Closed iDigBioBot closed 4 years ago
TestField | Value |
---|---|
GUID | 28a42e6e-1a79-4728-ab91-aa7f191818de |
Label | MEASURE_DWC_COMPLETENESS |
Description | How many Darwin Core terms have a value in them. |
TestType | Measure |
Darwin Core Class | All |
Information Elements ActedUpon | AllDarwinCoreTerms |
Information Elements Consulted | |
Expected Response | The number of Darwin Core terms that are bdq:NotEmpty in the record |
Data Quality Dimension | Completeness |
Term-Actions | DWC_COMPLETENESS |
Specification Last Updated | 2024-02-20 |
Examples | [dwc:eventDate="1881-12-15", dwc:scientificNameID="urn:lsid:marinespecies.org:taxname:208134", dwc:decimalLatitude="21.45",dwc:decimalLongitude="": Response.status=RUN_HAS_RESULT, Response.result=3, Response.comment="Three bdq:NotEmpty Darwin Core terms"] |
Source | @Tasilee |
References | |
Example Implementations (Mechanisms) | |
Link to Specification Source Code | |
Notes | The maximum value this test may return can vary based on a number of factors including the structure of the data set, flat Darwin Core, star schema, and RDF representations are likely to contain different numbers of Darwin Core terms. MultiRecord measures of the minimum, mean, mode, and maximum values of this SingleRecord measure across a data set may be informative for some uses. |
Comment by Lee Belbin (@Tasilee) migrated from spreadsheet: I would prefer the complement (number of fields in record) as it would usually be less than the number absent
I'm writing a paper on the ALA and this aspect of occurrence records has popped up. I was the original proposer of this MEASURE as I thought it would help contribute to any estimate of the overall 'utility' of the record.
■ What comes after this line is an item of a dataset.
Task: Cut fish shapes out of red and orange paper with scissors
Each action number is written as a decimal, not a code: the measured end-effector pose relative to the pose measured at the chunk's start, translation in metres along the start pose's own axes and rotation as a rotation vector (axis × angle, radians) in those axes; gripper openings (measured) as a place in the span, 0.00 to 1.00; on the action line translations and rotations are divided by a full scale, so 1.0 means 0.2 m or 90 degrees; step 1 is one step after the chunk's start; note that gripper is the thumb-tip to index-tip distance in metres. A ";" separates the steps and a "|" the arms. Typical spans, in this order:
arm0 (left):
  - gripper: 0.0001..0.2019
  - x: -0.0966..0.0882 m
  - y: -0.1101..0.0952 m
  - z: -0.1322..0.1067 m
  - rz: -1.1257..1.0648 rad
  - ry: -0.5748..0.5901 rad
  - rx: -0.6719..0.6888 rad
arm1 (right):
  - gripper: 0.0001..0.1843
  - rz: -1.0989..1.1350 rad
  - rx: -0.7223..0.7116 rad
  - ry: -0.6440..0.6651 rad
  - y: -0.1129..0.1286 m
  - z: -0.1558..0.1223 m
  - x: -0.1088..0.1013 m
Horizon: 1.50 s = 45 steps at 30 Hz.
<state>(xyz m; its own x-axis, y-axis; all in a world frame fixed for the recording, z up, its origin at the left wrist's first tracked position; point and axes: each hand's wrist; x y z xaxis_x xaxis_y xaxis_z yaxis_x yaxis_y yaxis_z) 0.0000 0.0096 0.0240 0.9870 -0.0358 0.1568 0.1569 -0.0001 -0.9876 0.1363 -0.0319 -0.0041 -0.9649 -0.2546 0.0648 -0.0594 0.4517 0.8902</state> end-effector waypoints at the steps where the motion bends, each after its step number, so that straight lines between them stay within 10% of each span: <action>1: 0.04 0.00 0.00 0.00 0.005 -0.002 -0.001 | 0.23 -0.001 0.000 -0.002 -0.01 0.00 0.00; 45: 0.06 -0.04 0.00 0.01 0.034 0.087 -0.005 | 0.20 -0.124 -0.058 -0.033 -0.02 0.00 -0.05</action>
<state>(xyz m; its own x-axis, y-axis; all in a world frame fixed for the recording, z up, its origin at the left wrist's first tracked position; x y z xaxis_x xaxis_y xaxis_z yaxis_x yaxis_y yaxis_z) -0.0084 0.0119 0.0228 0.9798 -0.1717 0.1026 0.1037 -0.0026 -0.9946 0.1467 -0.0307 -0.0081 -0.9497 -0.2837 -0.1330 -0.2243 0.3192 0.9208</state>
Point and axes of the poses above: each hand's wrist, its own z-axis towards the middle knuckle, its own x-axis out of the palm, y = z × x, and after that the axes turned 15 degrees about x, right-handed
The issue was closed but there was no explanation as to why, so I've re-opened it for comment.
This looks like one we discussed at Gainesville and decided to make not CORE at that stage. I don't have notes on the discussion - so it must have been close to unanimous. I wonder, in the tests, what the value is to someone running their tests as it is only a measure. What are they going to do with the result. Early on, we had lots of measures and cut them down. From memory - I think we wondered the worth if you didn't restrict the terms you checked as in many databases, some terms may not be relevant. As I see it - the only value would be for Aggregators - and there is nothing stopping them from running a separate exercise that may be of more value to them.
Thanks @ArthurChapman . I agree that there is a before/after aspect to this MEASURE/S. I just want to make sure we capture some idea why this would not be a useful measure. It would be useful when comparing with other records. For example, when records are listed, it could be a parameter that may help identify some aspect of 'quality'. The negatives are that there is no indication of WHICH Darwin Core terms are filled in. As we all agree, it is the triplicate of NAME-SPACE-TIME terms that are fundamental. We have this covered with the three separate tests.
I've sent the worksheet where this test was raised, but no indication why dropped. The comments were
There is also a lot of tests whereby the field is empty (including absent) - either as INTERNAL_PREREQUESITE_NOT_MET of as a requirement before an amendment can be made.
Thanks @ArthurChapman. I agree and have raised this with the ALA.
No other comments?
On the basis of discussions today, this MEASURE is not sufficiently discriminatory. While it could be used as a basis of record comparison or multi-record summaries, there is no discrimination between the significance of the Darwin Core terms. Two records could produce a similar value with very different information quality. This MEASURE does however look into the future where some estimates of a record score could be assessed for particular applications. For example, for an SDM study, records with accepted and correct names to species level, coordinates with a spatial uncertainty of less than 100m and a date to day level (among other Darwin Core terms) would have high value .
Brought markdown table closer to current expectations. Added cautionary note and pointer to potential MultiRecord tests to accompany this one.
Added "Description"
Tweaked ER, removed dependency
Changed Test to TestField